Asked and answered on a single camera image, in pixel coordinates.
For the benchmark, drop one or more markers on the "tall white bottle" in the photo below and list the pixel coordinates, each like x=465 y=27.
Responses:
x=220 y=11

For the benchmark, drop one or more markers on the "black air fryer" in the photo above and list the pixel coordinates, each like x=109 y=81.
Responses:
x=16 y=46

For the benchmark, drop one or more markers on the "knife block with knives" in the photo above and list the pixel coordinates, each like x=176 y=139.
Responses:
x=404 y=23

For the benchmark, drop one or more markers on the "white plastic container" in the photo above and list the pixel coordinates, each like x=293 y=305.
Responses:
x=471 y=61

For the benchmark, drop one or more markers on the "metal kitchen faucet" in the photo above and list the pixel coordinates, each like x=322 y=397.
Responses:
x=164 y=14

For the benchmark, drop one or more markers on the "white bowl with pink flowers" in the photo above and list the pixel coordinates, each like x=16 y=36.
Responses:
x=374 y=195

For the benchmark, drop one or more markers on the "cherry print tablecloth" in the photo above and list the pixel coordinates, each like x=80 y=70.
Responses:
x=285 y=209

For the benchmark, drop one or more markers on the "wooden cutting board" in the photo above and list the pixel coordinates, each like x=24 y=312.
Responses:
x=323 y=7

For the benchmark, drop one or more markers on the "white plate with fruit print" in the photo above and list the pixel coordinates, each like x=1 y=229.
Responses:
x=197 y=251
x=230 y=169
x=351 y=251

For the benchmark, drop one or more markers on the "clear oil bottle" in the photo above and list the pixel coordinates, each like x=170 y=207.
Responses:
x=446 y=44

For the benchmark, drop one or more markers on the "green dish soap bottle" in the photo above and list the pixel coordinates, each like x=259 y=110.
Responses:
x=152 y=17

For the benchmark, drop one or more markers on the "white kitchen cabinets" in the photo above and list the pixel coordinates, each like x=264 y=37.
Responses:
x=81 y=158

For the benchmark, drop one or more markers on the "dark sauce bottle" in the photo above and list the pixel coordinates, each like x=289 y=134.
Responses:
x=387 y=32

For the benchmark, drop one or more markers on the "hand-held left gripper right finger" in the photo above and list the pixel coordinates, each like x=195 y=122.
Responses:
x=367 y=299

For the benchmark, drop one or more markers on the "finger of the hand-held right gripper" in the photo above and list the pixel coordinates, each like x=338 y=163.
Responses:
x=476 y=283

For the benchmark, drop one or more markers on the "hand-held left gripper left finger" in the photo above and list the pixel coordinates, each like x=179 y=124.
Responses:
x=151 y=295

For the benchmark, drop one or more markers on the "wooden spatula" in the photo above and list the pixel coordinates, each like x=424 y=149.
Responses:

# PROBLEM TO WORK ON
Which lines above include the word "wooden"? Return each one.

# OUTPUT
For the benchmark, drop one or more markers on the "wooden cutting board" in the photo above and list the pixel coordinates, each like x=24 y=312.
For the benchmark, drop one or more markers on the "wooden spatula" in the photo above and list the pixel coordinates, each like x=424 y=149.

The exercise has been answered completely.